Like other court painters such as Goya, Primo Pintor de camara in Spain and Baron
Gerard, Premier Peintre du Roi in France, who were ready to paint both Bourbons and Bonapartes, so Zonaro, despite being Painter of His Imperial Majesty the Sultan, was prepared to paint his master´s enemies. To most court painters, money and opportunity mattered more than loyalty. Moreover Zonaro was a liberal who believed, like most people in Istanbul in 1908, that the Young Turk revolution was the dawn of a new era.

The sketch of a woman raising her veil to look at the Ertoghrul regiment, made for the picture which had gained Zonaro his title of Painter of His Imperial Majesty the Sultan, appeared in 1908 on the cover of the Figaro illustre, as a symbol of the rebirth of liberty in Turkey. That October Zonaro, at his own request, was finally allowed to paint three portraits of the Sultan. Zonaro later remembered that the Sultan, frowning and deep in thought, did not say a word.

During an attempted counter-revolution in April 1909, partly caused by Istanbul troops’ fury at their loss of privileges, and the prospect of serving in distant provinces, Zonaro sheltered a neighbour in his house. He was father of Zonaro’s friend Enver Bey, one of the Young Turk leaders. As Young Turk troops from Salonica took control of Istanbul on 24 April 1909, Zonaro completed a portrait of Enver Bey himself, portrayed as a stern young officer in uniform, fixing onlookers with a chilling stare. Behind him are some of the wild-haired Macedonian irregular troops who had helped take control of Istanbul. Enver´s signature appears in Zonaro´s vistors´ book on 28 April, the day after Abdulhamid was informed of his deposition. As a souvenir of the sitting, Enver gave Zonaro the binoculars which appear in his portrait. Soon after the deposition of Abdulhamid, Zonaro gave a party in his house in honour of his new patron, Enver Bey.

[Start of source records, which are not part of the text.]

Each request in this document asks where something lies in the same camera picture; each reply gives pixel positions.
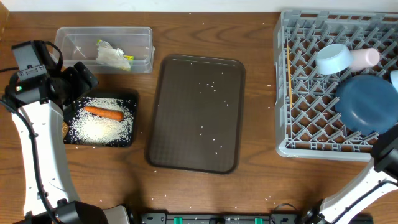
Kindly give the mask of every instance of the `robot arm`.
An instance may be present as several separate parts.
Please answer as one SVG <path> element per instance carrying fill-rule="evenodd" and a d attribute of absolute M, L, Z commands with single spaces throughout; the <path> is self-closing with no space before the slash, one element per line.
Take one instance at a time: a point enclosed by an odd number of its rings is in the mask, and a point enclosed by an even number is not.
<path fill-rule="evenodd" d="M 360 211 L 383 195 L 397 190 L 397 180 L 374 170 L 372 158 L 365 169 L 337 194 L 326 198 L 320 213 L 329 223 L 347 224 Z"/>
<path fill-rule="evenodd" d="M 79 201 L 79 196 L 70 177 L 67 155 L 62 138 L 62 110 L 52 101 L 41 104 L 31 103 L 19 108 L 19 112 L 31 124 L 35 132 L 37 157 L 39 158 L 40 175 L 47 201 L 51 208 L 57 208 L 58 201 Z M 24 158 L 26 198 L 24 214 L 38 215 L 46 212 L 43 203 L 37 196 L 37 185 L 34 173 L 32 145 L 25 124 L 12 115 L 22 144 Z"/>
<path fill-rule="evenodd" d="M 322 200 L 300 223 L 347 224 L 383 195 L 398 189 L 398 125 L 380 135 L 365 169 L 337 194 Z"/>

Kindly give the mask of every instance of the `wooden stick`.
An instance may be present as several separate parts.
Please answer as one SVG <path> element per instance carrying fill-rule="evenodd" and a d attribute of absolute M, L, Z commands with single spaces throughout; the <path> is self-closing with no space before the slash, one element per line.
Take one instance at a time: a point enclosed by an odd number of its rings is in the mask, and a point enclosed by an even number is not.
<path fill-rule="evenodd" d="M 289 57 L 289 40 L 286 39 L 286 49 L 287 49 L 287 79 L 289 81 L 289 102 L 290 109 L 293 108 L 293 98 L 292 98 L 292 74 L 290 74 L 290 57 Z"/>

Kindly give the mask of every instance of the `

The court painter´s enthusiasm for revolution did not, however, save his career. He had disputes with the new government not over politics but over the more vital matters, for most artists, of accommodation and remuneration. Abdulhamid had been lavish in distributing rewards and favours to his servants; the new regime, although keeping Abdulhamid’s heir Mehmed Reshad as Sultan, preferred to cut the cost of the court. Zonaro was dismissed from the post of painter to the Sultan and asked to pay rent on his house since the fall of Abdulhamid. Regarding his treatment as an insult, on 20 March 1910 he left Istanbul on the Orient Express. Refusing a request to return, he eventually settled in San Remo.

If he left Istanbul, Istanbul did not leave him. On the shores of Liguria, he wore the fez, painted new pictures of Istanbul, made copies of old ones, and wrote memoirs of his life in the Ottoman capital, which he planned to publish accompanied by his wife´s photographs. By a strange coincidence, in 1923 another exile from Istanbul, Abdulhamid´s brother, the last Sultan Mehmed VI, who had fled the new Kemalist regime, also settled in San Remo. He died there three years later, followed by Zonaro in 1929. The quality of Zonaro´s archive preserved by his grand-daughter Yolanda Zonaro Meneguzzer in Florence, including his visitors´ book and his wife´s account-book, as well as the memoirs and photographs, reinforces his importance as a witness to Istanbul´s imperial sunset. Thanks to Zonaro and Abdulhamid, Istanbul has at least as good a record, in pictures, of its last years as an imperial capital and court city as Berlin, Vienna or Saint Petersburg.